3) Use minimal words
Use pictures and diagrams before words, and use words as little as possible. Use a short word instead of a long word wherever you can. Use only nouns, verbs and key phrases on your slides.
4) Remember the Rule of Three
Do your best to stick to 3 words per bullet and 3 bullet-points per slide. Anything that takes the crowd away from you for more than 3 seconds is probably too complicated and needs to be broken down, or animated with ‘builds’.
5) Explain jargon
Explain jargon, TLA’s (Three Letter Acronyms) and technical terms as you use them.
6) Use muted colours
Use muted colours with no unnecessarily complex graphics or animations that can be seen in any light conditions. And always test the slides in the room before you start just to make sure that your gorgeous pastels can actually be seen by the people in the worst seats.
7) Follow a strict slide format
Follow a strict slide format: every page is laid out exactly the same, making the whole presentation look very consistent.
8) Give each slide a single message
Make sure that each slide has a single message, which is written out in the chart title and clearly supported by the words in the chart body. Better to have more slides, on screen for less time, than a small number of complicated confusion.

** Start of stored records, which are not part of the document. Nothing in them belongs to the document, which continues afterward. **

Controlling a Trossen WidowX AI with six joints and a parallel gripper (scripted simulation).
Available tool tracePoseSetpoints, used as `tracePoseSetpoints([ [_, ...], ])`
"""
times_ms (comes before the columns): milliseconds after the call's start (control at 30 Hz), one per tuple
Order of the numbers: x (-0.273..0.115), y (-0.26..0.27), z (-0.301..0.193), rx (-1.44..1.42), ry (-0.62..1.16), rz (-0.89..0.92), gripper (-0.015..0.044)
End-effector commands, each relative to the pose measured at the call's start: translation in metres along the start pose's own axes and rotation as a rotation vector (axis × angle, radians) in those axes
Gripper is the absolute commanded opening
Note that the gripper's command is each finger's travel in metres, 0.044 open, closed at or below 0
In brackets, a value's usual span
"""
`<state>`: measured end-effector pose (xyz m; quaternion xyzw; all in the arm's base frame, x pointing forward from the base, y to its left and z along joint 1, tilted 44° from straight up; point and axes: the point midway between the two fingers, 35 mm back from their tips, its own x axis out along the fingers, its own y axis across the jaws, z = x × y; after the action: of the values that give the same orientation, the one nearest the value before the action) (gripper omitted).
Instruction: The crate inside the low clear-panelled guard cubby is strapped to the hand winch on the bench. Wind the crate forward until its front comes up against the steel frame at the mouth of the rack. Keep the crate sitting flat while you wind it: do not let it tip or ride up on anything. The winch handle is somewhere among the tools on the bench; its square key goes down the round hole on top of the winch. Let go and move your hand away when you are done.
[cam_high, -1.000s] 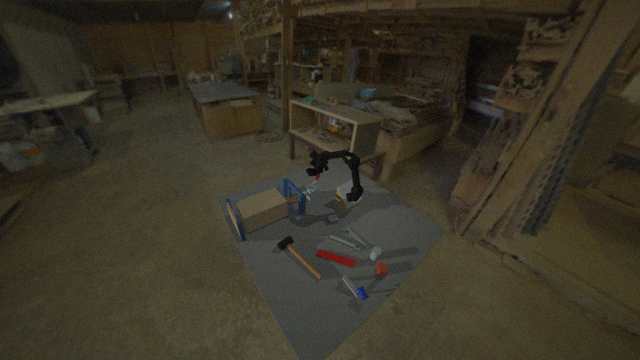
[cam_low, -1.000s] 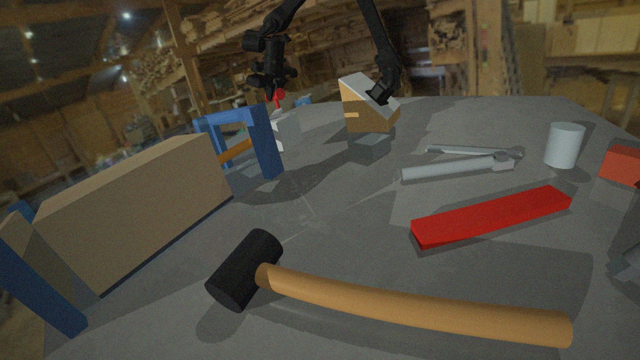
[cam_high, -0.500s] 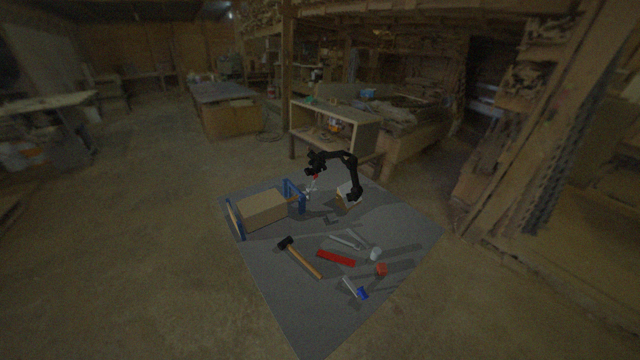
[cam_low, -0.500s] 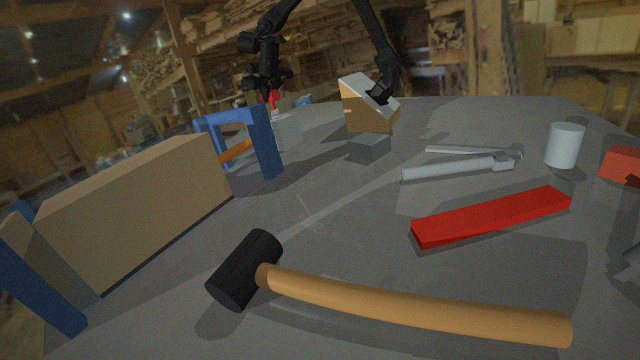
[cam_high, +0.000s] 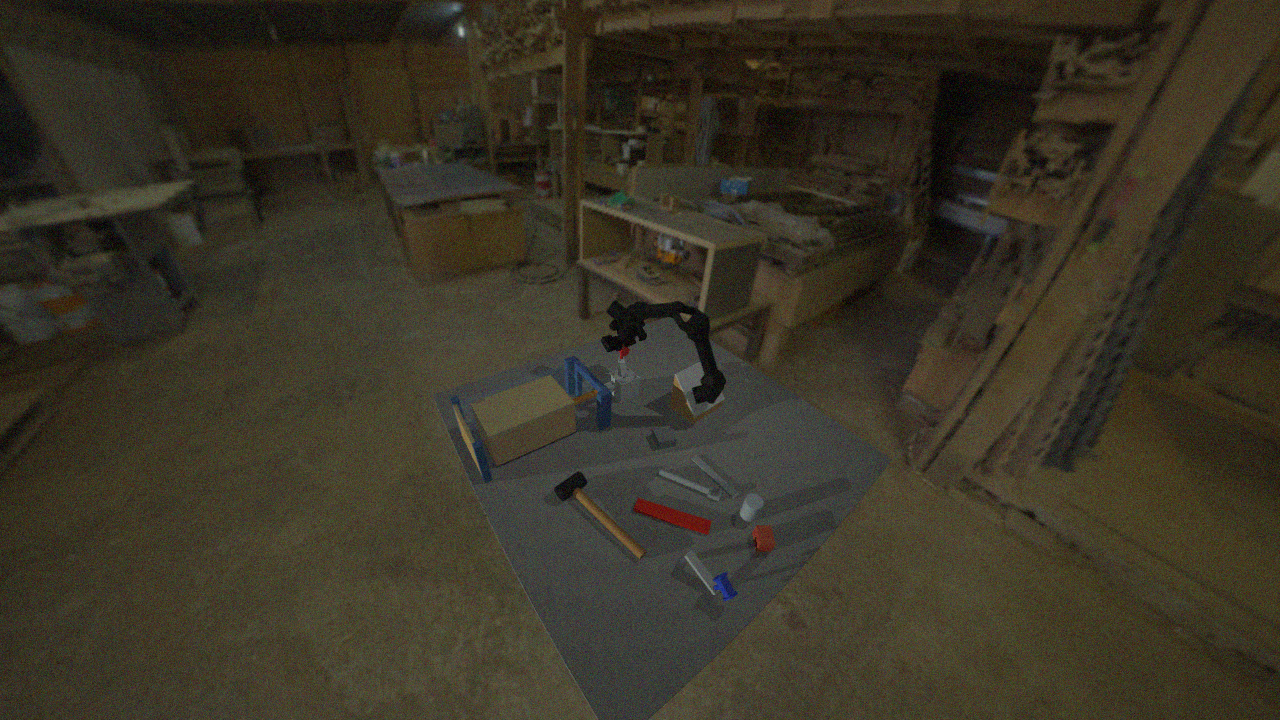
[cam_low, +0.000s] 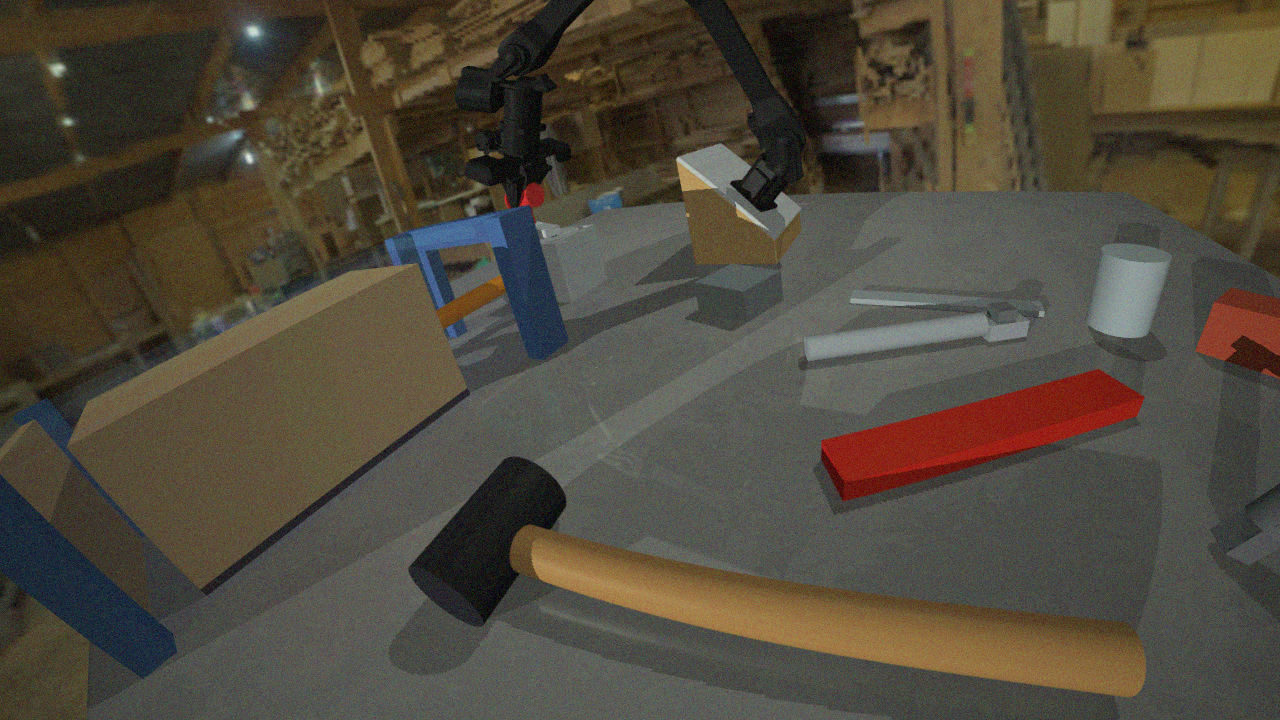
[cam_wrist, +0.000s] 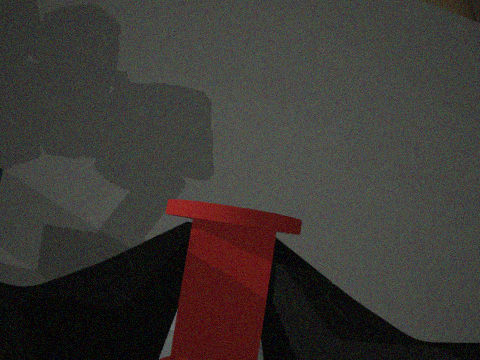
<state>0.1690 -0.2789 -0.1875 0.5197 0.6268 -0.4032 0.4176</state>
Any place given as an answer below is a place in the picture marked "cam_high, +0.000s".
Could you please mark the mallet with black head and wooden handle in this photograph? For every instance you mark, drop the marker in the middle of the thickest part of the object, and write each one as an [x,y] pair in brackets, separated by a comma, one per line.
[572,486]

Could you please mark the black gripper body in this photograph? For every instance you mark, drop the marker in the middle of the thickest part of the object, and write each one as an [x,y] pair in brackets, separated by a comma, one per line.
[623,337]

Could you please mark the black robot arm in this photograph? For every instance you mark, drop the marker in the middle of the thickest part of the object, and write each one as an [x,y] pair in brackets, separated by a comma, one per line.
[697,329]

9) Use occasional theoretical models
Use occasional theoretical models & frameworks to structure information: time lines, force field analysis, evaluation of pros and cons, strengths and weaknesses. Again, diagrams to emphasise, not words to read. Show not tell.
10) Look for inspiration all around
Follow the example set by newspapers and TV bulletins. Notice how they tell a story with graphics and text. They are the professionals, learn from them for free every evening at 6pm!